> PROBLEM
In the data below, the answer is the run of lines from the line containing "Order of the" through the line containing "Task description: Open", both included; print it exactly and nothing else.

> DATA BLOCK
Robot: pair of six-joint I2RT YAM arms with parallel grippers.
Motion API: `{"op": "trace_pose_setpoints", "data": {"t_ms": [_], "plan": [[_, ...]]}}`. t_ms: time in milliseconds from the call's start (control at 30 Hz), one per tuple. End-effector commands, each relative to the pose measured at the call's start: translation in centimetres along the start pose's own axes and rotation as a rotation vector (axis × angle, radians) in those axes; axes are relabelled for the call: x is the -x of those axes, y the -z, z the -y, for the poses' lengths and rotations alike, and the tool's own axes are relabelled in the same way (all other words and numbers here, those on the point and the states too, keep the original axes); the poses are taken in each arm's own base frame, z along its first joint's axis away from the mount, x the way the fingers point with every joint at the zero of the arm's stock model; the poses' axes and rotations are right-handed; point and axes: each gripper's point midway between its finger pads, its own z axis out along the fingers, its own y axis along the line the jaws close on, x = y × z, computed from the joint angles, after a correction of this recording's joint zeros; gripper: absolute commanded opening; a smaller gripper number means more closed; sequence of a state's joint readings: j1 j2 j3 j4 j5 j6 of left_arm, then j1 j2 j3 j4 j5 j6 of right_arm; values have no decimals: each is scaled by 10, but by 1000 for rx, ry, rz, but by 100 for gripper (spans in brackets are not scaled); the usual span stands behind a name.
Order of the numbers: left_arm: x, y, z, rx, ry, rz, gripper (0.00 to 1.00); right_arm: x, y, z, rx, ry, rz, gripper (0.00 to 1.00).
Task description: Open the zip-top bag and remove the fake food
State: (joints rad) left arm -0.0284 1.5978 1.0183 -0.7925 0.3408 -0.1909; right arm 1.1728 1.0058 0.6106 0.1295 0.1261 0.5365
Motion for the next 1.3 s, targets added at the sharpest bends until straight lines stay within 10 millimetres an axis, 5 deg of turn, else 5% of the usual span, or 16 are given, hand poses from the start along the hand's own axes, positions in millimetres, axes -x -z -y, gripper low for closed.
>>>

> RESULT OF THE EXERCISE
Order of the numbers: left_arm: x, y, z, rx, ry, rz, gripper (0.00 to 1.00); right_arm: x, y, z, rx, ry, rz, gripper (0.00 to 1.00).
Task description: Open the zip-top bag and remove the fake food

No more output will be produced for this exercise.